COLLECTED MATERIAL:
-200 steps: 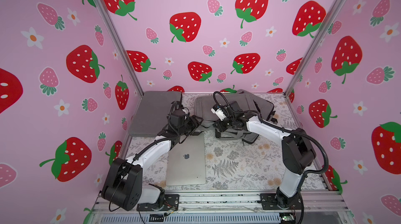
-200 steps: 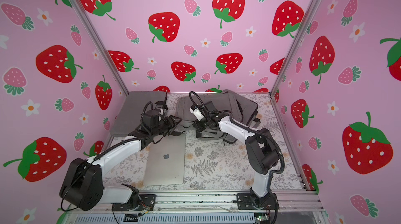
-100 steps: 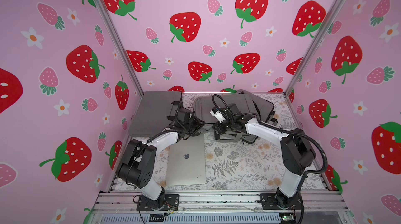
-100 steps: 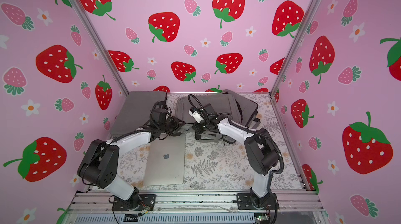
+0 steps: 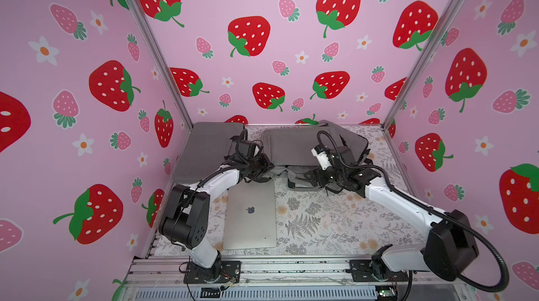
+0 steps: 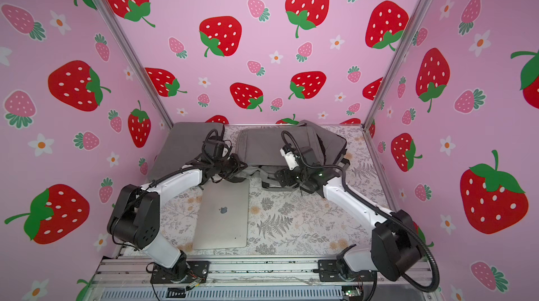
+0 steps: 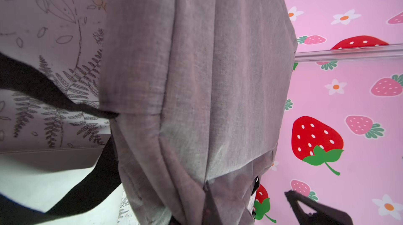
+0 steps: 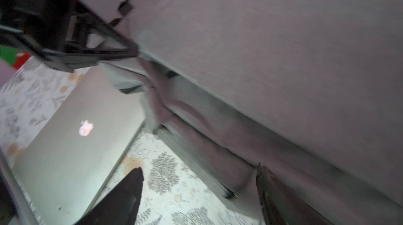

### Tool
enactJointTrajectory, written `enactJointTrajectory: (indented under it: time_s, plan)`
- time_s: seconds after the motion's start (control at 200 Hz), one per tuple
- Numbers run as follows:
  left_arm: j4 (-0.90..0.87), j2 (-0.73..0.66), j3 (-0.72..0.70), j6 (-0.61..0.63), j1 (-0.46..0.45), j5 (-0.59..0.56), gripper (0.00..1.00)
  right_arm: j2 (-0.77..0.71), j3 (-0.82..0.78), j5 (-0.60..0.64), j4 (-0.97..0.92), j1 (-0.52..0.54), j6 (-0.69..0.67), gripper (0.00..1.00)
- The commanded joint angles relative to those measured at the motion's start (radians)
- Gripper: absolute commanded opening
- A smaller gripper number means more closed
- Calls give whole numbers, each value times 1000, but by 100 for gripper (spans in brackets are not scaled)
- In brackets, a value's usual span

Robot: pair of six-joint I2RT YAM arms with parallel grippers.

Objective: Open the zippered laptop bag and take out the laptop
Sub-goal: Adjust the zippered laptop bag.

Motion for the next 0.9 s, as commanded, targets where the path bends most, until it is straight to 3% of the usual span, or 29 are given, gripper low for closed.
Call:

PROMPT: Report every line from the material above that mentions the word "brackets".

ANSWER AREA:
- Calls give whole numbers, each value times 1000, but by 100 for gripper (spans in brackets are not scaled)
- In brackets, a value's usual span

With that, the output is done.